Over time, palliative care policies in European countries evolved from being on the periphery of healthcare to becoming integral components of oncology practice. This transformation was driven by a growing recognition of the importance of addressing the multifaceted needs of patients with serious illnesses. EAPC and national palliative care associations played a crucial role in this evolution, advocating for policy reforms, raising awareness about the benefits of palliative care, and promoting interdisciplinary collaboration. This facilitated the sharing of best practices and research, contributing to the development of standardised care protocols and educational programs for healthcare professionals. ^[14]

Integration of palliative care into oncology

Pioneering work by European clinicians and researchers has advocated palliative care as an integral component of cancer care, leading to the development of palliative care services and the integration of palliative care principles into oncology practice across Europe. Palliative medicine in the context of oncology seeks to achieve interdisciplinary collaboration, patient-centred care, and the prioritisation of comfort and dignity for those with cancer. Despite progress, the implementation of palliative care in routine oncology practice remains variable, with local, national, and international differences requiring continued emphasis on education, research, and cultural shifts.

Since the publication of the WHO public health model promoting the implementation of a palliative care approach at the macro (inter/national), meso (institutional), and micro (clinical, caregiver, primary) levels, there has been a remarkable expansion in access to palliative care across European countries, despite national disparities. ^[15]

To move this forward we need to adopt the principle: “the question is how palliative care should be integrated into oncology, not when.” ^[16]

While many European hospitals have established palliative care units in one form or another that are prerequisites for funding and accreditation, it must be asked if simply these units proves integration between the patient-centred aspects of care, i.e., patients’ needs and preferences and the anti-cancer treatment, or if the care is still organised in silos. ^[11]

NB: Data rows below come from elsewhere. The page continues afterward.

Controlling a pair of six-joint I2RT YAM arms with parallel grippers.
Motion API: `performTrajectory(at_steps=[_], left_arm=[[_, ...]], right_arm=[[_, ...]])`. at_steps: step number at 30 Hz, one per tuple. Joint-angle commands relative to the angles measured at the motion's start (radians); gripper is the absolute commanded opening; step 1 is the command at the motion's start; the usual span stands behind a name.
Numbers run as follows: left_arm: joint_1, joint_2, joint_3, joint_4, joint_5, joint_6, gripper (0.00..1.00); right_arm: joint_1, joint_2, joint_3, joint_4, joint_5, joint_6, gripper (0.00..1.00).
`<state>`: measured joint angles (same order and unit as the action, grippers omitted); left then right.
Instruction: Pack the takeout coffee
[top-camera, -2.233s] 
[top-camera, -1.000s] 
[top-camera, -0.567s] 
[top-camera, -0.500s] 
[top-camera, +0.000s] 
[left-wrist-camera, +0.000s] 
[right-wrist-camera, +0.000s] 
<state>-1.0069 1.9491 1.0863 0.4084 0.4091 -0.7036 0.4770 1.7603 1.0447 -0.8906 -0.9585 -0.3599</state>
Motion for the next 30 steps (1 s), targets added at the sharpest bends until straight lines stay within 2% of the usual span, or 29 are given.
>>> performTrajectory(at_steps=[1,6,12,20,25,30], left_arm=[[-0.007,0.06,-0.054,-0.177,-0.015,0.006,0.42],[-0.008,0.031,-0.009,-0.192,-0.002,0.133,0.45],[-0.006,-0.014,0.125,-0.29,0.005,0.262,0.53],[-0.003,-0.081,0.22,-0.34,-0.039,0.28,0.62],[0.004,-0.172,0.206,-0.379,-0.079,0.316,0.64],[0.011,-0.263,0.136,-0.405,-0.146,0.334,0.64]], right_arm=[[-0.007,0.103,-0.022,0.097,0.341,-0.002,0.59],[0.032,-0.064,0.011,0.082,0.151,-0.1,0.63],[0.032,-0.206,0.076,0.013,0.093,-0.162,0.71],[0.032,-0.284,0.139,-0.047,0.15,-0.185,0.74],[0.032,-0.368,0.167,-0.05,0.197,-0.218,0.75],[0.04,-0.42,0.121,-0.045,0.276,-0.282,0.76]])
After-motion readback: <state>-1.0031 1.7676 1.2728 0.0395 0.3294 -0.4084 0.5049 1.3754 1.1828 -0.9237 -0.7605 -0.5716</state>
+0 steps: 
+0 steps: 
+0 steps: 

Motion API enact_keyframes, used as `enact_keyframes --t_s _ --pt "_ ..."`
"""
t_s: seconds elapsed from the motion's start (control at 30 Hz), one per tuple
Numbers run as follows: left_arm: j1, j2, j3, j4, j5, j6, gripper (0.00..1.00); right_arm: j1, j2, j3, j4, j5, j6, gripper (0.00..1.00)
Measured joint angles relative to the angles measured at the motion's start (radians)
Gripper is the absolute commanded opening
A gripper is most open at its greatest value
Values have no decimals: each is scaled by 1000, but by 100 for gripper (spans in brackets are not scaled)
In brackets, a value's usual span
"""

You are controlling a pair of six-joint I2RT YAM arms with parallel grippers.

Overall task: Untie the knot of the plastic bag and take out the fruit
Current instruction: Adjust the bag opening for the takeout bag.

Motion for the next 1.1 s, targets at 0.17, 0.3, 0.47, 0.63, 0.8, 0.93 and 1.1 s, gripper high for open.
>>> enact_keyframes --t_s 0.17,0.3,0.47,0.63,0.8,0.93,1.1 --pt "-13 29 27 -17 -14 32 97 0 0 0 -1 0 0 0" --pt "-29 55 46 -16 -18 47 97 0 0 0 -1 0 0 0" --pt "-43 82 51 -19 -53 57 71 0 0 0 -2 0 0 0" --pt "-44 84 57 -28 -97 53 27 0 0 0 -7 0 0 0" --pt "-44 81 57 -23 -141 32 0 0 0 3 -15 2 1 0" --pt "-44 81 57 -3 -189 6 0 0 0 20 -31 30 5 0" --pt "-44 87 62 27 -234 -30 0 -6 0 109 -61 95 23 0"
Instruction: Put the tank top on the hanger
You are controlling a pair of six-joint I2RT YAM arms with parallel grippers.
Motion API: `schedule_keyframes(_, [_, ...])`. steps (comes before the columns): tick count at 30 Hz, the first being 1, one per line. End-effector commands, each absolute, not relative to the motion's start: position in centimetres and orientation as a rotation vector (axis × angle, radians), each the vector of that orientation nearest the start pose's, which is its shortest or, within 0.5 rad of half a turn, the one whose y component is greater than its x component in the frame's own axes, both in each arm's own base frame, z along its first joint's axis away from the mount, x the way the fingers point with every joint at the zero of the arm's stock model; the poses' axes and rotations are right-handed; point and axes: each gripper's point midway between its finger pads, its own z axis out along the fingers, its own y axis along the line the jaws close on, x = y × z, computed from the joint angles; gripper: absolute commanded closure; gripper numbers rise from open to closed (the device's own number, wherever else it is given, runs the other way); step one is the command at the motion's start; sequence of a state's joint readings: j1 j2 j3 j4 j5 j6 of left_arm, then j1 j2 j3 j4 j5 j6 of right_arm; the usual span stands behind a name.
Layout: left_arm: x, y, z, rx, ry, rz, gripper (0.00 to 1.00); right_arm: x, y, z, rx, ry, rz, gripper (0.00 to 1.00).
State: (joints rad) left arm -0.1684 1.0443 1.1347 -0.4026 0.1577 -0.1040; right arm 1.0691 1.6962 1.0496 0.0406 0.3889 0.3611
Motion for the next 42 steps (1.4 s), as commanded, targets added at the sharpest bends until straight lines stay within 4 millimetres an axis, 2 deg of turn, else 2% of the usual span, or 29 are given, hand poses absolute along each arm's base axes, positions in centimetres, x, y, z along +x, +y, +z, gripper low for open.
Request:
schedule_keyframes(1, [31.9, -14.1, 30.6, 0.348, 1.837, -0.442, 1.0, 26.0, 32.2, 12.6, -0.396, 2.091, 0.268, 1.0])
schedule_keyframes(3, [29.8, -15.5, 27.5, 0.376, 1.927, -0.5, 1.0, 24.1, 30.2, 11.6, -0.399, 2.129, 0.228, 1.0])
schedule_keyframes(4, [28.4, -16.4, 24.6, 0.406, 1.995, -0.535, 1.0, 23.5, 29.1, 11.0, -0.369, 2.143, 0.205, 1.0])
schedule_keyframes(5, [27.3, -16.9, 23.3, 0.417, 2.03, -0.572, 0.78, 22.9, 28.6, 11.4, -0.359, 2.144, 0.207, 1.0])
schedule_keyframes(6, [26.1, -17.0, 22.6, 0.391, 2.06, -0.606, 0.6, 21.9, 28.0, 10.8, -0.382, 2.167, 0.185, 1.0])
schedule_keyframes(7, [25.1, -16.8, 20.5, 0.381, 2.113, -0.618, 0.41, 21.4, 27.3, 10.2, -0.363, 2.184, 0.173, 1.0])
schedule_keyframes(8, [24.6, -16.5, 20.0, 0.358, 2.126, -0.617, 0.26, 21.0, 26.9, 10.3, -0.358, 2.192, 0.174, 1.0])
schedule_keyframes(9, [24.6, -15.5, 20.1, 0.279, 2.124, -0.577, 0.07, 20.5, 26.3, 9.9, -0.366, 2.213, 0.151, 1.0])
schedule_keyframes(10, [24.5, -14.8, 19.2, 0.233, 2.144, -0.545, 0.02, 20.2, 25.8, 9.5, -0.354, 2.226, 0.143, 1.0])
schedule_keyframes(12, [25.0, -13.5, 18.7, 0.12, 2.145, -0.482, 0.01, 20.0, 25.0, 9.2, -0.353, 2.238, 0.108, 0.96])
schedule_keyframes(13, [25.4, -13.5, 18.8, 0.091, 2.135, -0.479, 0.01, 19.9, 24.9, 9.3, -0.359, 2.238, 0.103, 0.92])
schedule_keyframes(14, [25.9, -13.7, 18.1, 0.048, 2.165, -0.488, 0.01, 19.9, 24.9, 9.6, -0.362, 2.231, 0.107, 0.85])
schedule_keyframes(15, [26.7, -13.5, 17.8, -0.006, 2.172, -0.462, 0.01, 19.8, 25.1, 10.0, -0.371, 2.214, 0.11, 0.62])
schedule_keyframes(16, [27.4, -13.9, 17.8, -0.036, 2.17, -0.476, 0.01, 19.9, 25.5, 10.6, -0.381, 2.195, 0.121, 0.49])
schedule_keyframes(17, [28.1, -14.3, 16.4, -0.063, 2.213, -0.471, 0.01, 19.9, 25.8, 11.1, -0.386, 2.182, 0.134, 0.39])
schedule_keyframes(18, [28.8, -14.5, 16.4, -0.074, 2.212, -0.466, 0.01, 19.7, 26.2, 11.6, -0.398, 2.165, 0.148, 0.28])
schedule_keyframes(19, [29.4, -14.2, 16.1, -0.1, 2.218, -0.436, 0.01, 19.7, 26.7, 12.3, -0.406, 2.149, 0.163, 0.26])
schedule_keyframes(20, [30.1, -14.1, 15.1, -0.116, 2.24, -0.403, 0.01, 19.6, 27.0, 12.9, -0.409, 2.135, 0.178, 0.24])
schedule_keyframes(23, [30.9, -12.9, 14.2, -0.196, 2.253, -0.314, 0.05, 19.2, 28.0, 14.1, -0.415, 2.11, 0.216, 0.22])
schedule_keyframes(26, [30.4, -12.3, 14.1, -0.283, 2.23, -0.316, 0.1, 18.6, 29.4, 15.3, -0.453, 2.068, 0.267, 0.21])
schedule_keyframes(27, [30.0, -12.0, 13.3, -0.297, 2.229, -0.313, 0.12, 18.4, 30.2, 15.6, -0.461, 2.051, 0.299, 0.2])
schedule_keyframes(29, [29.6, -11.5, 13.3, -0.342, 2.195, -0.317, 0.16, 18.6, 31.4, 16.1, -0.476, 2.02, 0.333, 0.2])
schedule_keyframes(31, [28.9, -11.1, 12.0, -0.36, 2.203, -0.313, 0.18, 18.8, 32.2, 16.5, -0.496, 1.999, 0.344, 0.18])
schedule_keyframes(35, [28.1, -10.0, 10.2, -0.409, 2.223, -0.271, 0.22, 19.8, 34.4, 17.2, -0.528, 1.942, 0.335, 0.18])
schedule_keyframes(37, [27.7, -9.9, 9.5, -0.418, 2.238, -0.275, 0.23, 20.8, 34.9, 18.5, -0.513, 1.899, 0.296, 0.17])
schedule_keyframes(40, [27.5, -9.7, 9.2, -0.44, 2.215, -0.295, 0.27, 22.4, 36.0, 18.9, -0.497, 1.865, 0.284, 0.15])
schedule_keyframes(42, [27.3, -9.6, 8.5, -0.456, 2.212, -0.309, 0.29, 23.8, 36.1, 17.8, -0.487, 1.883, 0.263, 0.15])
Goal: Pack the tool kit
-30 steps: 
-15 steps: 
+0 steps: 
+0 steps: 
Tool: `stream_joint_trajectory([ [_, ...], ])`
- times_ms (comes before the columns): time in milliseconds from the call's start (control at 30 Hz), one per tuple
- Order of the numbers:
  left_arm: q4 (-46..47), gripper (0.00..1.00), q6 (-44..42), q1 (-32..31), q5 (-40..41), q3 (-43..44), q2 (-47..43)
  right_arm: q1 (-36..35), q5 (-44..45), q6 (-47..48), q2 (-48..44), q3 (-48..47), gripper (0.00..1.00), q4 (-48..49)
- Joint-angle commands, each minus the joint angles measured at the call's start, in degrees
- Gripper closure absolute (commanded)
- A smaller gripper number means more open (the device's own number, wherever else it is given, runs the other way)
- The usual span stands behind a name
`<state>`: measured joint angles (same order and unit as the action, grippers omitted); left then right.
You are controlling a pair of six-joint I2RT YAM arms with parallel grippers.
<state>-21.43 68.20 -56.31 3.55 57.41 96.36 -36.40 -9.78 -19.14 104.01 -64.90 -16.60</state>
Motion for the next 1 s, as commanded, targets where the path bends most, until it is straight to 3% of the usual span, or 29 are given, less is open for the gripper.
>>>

Everyone working in oncology might claim that their treatment and care are patient-centred, but this is unlikely to be uniformly the case.

The role of the pharmaceutical industry in the development of anticancer drugs that has led to vastly improved cure rates, longer survival, and better symptom control and quality of life (QoL) is indisputable. Whilst these are welcomed, new challenges are posed in the collaboration between oncology and palliative care. These should underline that the close integration of services and multidisciplinary skills is even more necessary nowadays. Particularly to face the degree of uncertainty belonging to experimental options of clinical trials and routine clinical decision-making in face of patients‘ trajectories that can change from decline to improvement and stability or vice versa enter an end-of life pathway; all within a short space of time. ^{[17] [18]}

Currently, integration of palliative care and oncology care remains aspirational. To change this and be synchronous with the progressive and dynamic oncology ecosystem, palliative care and oncology need to adapt to reduce the abyss between tumour-centred and patient-centred care. As it is currently, palliative care may be seen as being negative and this has consequences for recruitment of competent staff at all care levels, academic activities, and resource allocation. These represent real obstacles for palliative care integration into mainstream oncology. However, just as palliative care has evolved from a concept, from just end of life care, from a niche practice to a defined specialty, the barriers to full integration in oncology could and should be overcome through various initiatives including the patient driven digital care pathways currently being developed.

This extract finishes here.